Jet2K Jan 11, 2006 2:45 pm


Originally Posted by Ken
Maybe a Cessna 152?

I think the 152's cabin is 40 inches wide, or perhaps it was the 150?

J.Edward Jan 11, 2006 3:21 pm


Originally Posted by UAL_Rulez
I'm trying to picture how you could be sitting down and have your hips against the window, in any aircraft seat.

FWIW, you can put up both armrests on the ERJs which will allow you to put your hip against the window ...sort of I guess.

clevelandbrown Jan 11, 2006 3:22 pm

The safety briefing tells us how to fasten our seatbelts, stow our luggage, and use the oxygen masks, but they make no mention at all about how to sit in the seat. That is obviously negligence on their part, and after he wins his suit we can expect a revised safety briefing.

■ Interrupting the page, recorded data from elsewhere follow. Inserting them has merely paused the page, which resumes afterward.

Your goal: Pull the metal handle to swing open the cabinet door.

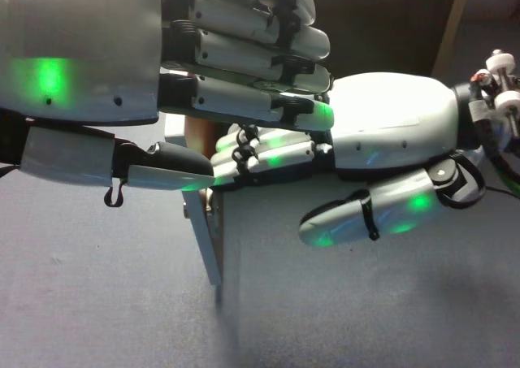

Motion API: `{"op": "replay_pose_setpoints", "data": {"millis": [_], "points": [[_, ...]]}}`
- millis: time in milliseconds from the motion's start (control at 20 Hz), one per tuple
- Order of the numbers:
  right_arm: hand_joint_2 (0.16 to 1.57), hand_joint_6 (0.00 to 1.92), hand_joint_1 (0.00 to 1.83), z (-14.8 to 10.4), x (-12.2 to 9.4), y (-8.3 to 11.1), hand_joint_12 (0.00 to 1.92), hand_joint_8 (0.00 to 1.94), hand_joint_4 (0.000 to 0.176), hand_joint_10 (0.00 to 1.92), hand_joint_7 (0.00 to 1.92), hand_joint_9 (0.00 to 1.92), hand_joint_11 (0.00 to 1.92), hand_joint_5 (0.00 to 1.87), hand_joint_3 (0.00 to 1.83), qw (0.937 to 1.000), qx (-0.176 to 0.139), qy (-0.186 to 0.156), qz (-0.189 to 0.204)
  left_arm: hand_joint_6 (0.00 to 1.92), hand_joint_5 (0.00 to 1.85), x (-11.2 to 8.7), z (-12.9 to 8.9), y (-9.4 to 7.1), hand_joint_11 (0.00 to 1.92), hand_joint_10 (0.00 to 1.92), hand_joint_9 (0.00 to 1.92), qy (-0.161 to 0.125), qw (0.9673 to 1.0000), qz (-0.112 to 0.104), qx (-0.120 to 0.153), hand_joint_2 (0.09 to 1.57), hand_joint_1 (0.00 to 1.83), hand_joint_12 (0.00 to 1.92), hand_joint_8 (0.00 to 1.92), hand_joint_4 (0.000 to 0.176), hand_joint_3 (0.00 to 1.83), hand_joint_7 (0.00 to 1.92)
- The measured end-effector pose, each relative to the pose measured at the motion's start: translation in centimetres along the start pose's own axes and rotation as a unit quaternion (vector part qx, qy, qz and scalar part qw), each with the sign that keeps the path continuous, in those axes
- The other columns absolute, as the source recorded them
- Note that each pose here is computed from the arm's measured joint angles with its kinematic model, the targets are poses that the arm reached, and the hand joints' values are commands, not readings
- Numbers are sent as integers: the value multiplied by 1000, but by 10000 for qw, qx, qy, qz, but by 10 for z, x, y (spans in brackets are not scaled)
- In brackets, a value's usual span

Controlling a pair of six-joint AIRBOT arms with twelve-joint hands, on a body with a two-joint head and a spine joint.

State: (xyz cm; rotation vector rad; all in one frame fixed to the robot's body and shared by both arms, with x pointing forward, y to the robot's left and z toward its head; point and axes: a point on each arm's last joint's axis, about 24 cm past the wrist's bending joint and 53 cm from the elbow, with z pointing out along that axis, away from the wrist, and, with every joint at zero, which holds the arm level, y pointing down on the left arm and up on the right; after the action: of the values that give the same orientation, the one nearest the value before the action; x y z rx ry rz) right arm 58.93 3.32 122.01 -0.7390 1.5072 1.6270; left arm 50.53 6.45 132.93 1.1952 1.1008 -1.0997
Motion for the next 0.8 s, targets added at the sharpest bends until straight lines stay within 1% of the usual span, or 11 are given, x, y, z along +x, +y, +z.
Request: {"op": "replay_pose_setpoints", "data": {"millis": [300,500,650,800], "points": [[1509,3,0,9,-2,-1,655,2,0,1,214,207,0,205,0,9999,-63,-69,56,0,348,0,0,0,0,0,376,-2,10000,-1,4,1570,77,897,0,0,9,406],[1513,0,0,15,1,-3,626,2,0,2,212,204,0,191,1,9999,-65,-55,79,5,362,0,0,0,0,1,380,-2,10000,-1,0,1571,60,904,2,0,10,414],[1513,3,0,20,2,-1,664,2,0,3,219,213,0,201,1,9999,-111,-48,78,2,360,0,0,0,0,1,381,-2,10000,-1,4,1571,39,896,0,0,25,412],[1511,1,0,24,3,0,652,0,0,0,208,205,0,192,0,9998,-151,-64,109,6,394,0,0,0,5,2,398,-2,10000,-1,2,1571,0,920,3,0,34,433]]}}
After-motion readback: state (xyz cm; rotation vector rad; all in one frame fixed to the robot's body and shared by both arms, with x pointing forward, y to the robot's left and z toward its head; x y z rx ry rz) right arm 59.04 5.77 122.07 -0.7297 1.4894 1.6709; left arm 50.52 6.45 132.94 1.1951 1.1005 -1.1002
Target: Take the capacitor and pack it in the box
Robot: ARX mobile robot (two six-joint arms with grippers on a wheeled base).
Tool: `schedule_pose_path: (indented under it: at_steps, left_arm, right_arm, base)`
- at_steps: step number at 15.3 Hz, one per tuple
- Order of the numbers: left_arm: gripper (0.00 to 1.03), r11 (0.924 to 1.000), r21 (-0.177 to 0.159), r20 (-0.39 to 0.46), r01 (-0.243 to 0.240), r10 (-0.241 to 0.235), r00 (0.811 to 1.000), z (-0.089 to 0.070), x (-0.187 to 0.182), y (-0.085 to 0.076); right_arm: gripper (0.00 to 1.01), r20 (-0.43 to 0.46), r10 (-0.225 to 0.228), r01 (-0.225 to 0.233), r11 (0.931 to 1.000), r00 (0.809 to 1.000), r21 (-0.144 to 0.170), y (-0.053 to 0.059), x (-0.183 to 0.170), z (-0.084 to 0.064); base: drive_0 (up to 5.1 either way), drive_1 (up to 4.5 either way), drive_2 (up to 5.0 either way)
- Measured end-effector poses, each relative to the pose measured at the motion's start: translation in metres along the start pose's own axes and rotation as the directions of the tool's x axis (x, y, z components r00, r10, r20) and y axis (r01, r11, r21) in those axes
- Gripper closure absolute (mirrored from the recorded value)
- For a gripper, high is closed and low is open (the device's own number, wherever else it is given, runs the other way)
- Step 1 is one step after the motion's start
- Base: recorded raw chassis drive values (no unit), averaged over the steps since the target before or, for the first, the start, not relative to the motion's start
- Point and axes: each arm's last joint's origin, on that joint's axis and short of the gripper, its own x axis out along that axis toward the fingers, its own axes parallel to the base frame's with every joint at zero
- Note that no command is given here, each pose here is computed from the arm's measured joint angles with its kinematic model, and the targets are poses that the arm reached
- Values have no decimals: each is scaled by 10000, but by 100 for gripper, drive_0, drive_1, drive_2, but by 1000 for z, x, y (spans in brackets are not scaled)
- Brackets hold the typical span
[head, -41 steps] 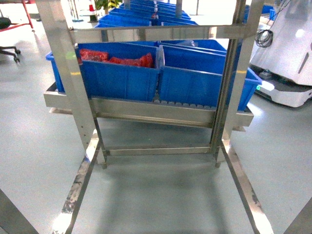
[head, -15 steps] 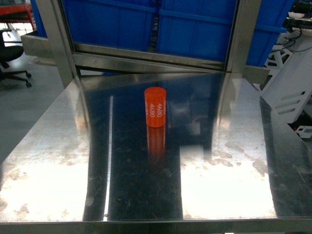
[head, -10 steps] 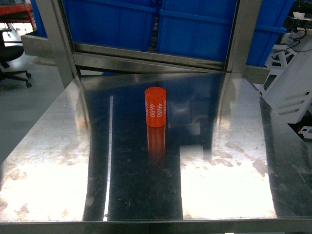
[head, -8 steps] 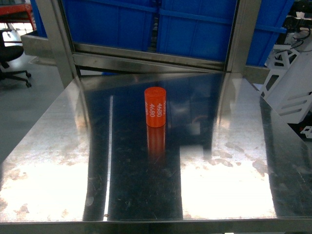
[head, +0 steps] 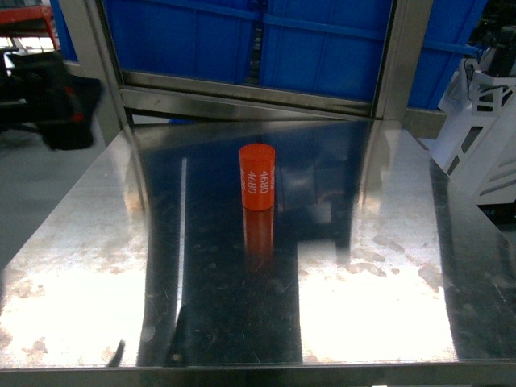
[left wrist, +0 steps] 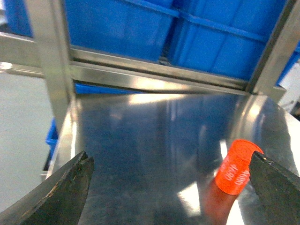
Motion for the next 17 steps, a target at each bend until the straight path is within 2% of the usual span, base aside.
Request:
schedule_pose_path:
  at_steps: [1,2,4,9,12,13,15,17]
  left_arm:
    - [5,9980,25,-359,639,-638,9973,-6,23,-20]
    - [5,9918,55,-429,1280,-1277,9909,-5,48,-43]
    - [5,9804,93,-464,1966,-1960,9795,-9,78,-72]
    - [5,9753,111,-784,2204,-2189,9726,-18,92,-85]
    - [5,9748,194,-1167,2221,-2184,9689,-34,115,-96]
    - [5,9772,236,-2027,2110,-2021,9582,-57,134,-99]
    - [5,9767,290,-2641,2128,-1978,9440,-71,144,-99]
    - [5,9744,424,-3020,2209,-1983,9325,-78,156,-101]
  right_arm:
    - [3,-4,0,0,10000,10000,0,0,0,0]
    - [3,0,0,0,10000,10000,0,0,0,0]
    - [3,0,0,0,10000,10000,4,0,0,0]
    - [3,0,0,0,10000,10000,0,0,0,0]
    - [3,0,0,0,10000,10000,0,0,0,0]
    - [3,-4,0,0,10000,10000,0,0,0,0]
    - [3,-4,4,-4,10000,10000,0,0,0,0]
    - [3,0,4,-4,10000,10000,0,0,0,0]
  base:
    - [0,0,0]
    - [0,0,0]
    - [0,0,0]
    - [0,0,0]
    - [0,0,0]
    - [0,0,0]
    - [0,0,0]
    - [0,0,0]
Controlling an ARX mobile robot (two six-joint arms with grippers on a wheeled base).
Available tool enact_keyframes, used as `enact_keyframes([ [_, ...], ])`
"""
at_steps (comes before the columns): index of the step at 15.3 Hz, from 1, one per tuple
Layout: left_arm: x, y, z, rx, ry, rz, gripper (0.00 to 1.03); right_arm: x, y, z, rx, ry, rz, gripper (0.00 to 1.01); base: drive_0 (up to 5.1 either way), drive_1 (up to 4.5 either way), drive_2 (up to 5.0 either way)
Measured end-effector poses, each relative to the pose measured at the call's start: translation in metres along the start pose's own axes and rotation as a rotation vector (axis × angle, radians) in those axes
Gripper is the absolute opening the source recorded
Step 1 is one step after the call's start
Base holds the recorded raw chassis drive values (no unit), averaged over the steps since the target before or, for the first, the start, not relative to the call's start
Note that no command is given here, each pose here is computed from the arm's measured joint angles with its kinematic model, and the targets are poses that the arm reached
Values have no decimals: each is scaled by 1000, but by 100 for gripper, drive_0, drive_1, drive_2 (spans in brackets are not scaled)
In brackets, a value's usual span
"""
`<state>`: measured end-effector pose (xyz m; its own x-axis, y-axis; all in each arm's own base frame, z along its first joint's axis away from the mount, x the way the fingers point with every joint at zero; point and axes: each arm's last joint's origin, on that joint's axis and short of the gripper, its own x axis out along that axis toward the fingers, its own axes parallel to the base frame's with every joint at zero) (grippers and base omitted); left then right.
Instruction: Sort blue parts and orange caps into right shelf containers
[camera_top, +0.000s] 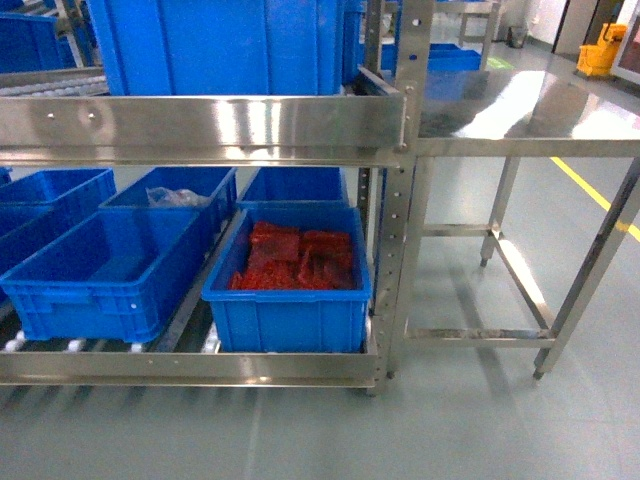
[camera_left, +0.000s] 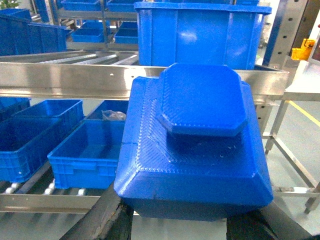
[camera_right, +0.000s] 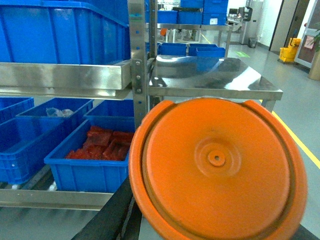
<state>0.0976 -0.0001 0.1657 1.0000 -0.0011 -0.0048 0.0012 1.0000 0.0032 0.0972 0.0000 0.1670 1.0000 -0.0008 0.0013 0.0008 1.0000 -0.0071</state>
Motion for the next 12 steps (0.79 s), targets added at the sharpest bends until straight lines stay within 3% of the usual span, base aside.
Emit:
enact_keyframes([
  [12, 0, 0, 0, 0, -1, 1, 42, 0, 0, 0, 0, -1, 1, 43, -486, 140, 343],
])
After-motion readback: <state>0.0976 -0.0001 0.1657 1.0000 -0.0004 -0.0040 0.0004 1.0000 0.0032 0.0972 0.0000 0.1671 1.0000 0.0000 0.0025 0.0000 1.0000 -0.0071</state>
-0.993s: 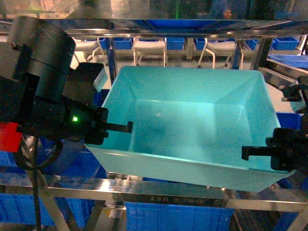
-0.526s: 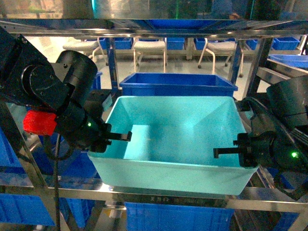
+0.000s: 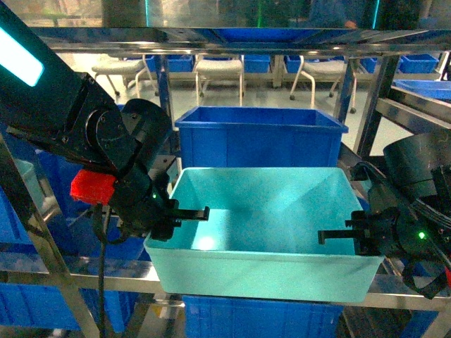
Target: Organize blue bins on left shelf correctly
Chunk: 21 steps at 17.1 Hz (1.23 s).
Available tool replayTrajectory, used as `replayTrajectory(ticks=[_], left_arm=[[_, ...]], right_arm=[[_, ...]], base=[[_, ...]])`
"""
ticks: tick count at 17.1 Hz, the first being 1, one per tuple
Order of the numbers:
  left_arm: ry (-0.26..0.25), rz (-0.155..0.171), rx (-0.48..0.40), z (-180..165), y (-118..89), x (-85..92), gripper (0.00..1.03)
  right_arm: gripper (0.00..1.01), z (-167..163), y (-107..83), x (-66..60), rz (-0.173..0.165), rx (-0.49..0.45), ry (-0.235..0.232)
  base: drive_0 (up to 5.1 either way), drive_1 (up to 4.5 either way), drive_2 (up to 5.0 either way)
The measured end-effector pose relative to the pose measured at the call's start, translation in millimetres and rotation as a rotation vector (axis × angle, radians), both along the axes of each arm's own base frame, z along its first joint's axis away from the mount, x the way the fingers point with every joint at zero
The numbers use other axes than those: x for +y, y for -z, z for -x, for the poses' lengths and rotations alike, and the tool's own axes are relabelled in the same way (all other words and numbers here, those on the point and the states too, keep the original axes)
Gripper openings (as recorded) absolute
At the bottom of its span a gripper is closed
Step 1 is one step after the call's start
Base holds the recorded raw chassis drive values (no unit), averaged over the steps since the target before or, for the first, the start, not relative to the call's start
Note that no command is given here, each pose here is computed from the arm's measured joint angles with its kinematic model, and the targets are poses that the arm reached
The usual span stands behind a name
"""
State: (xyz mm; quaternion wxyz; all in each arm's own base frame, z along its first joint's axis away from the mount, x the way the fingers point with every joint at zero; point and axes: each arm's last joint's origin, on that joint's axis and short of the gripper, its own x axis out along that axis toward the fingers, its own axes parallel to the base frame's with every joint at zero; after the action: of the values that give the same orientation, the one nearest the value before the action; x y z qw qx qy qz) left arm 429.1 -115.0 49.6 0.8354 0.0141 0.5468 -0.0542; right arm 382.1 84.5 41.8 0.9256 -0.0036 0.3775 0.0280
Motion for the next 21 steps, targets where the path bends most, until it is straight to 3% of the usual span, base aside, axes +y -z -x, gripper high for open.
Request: replayTrajectory(ticks=[4, 7, 10, 13, 15, 17, 18, 19, 21], left_arm=[[-0.014, 0.005, -0.010, -1.0, -1.7, -3.4, 0.03], [-0.001, 0.034, -0.038, -4.0, -3.4, -5.1, 0.36], [0.016, 0.100, -0.101, -10.3, -12.1, -5.1, 0.69], [0.010, 0.171, -0.252, -20.0, -53.1, 3.0, 1.00], [-0.003, 0.176, -0.294, -10.7, -61.7, 9.2, 0.98], [-0.032, 0.180, -0.375, 18.9, -72.2, 20.6, 0.98], [-0.045, 0.180, -0.459, 37.9, -87.8, 27.6, 0.98], [-0.058, 0.157, -0.548, 61.1, -102.1, 35.5, 0.98], [-0.070, 0.119, -0.655, 120.2, -109.7, 51.0, 0.98]], right_arm=[[0.03, -1.4, -0.8, -2.1, -0.003, -0.014, 0.010], [0.37, -3.1, -3.3, 0.6, -0.023, -0.047, -0.006], [0.70, -7.8, -14.6, 3.4, -0.038, -0.166, 0.010], [1.00, -11.9, -44.4, 1.9, -0.052, -0.351, 0.071], [0.98, -1.9, -62.3, -0.2, -0.064, -0.449, 0.090], [0.98, 28.9, -69.5, -1.2, -0.058, -0.488, 0.062], [0.98, 47.6, -74.7, -5.8, -0.062, -0.504, 0.045], [0.98, 67.8, -81.5, -10.8, -0.064, -0.522, 0.028], [0.98, 110.1, -94.4, -30.8, -0.057, -0.567, 0.022]], base=[[0.0, 0.00, 0.0], [0.0, 0.00, 0.0], [0.0, 0.00, 0.0], [0.0, 0.00, 0.0], [0.0, 0.00, 0.0], [0.0, 0.00, 0.0], [0.0, 0.00, 0.0], [0.0, 0.00, 0.0], [0.0, 0.00, 0.0]])
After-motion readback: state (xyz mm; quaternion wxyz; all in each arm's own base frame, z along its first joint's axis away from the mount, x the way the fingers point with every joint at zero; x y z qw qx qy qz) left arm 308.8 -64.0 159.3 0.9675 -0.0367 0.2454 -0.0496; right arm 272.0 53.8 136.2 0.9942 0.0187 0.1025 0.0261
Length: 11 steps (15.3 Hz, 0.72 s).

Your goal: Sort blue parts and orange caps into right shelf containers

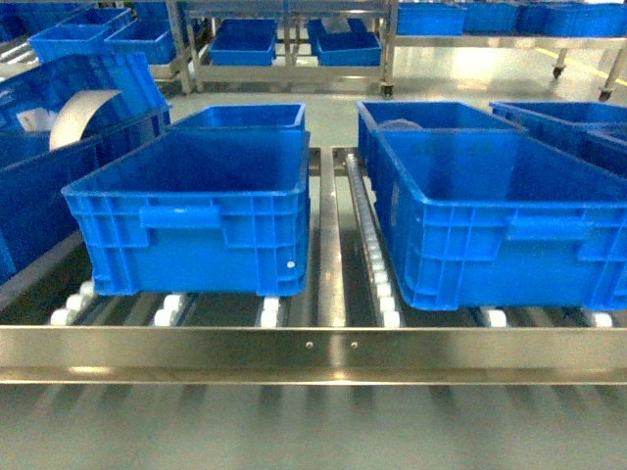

chasbondy Jan 11, 2006 6:56 pm


Originally Posted by micksgirl
I'm an att'y and I follow the lawsuits filed here in Austin every day. This one came on the report and, I have to say, either this guy was SUPER tall or he was in some kind of weird seat (this is all public record, I'm not disclosing anything secret; I'm also not involved):

Estren v. Continental Airlines
1/10/2006 D-1-GN-06-0094
Negligence action claiming that the defendant's seats aggravated Estren's old back injury by forcing him to sit "with his knees up against his chest and his hips against the window." Available for immediate download

I wonder if his filthy bottom feeder knew he drives a VW??

Olton Hall Jan 11, 2006 8:10 pm

The only time I've been crushed against the "window" was when the guy in middle seat of a 737 was the size of a line backer and I was stuck with the window seat. The ERJ's have quite a bit of hip room (no feet room). This guy should try flying in a CRJ which is worse for hip room than anything that is in CO's fleet.

micksgirl Jan 16, 2006 8:51 pm

For some reason, I hadn't been able to get back into this thread (FT loads VERY slow at work). Glad that y'all got my irony. I couldn't believe he even found someone to *take* that suit. But, there's a lawyer for every client (and a client for every lawyer).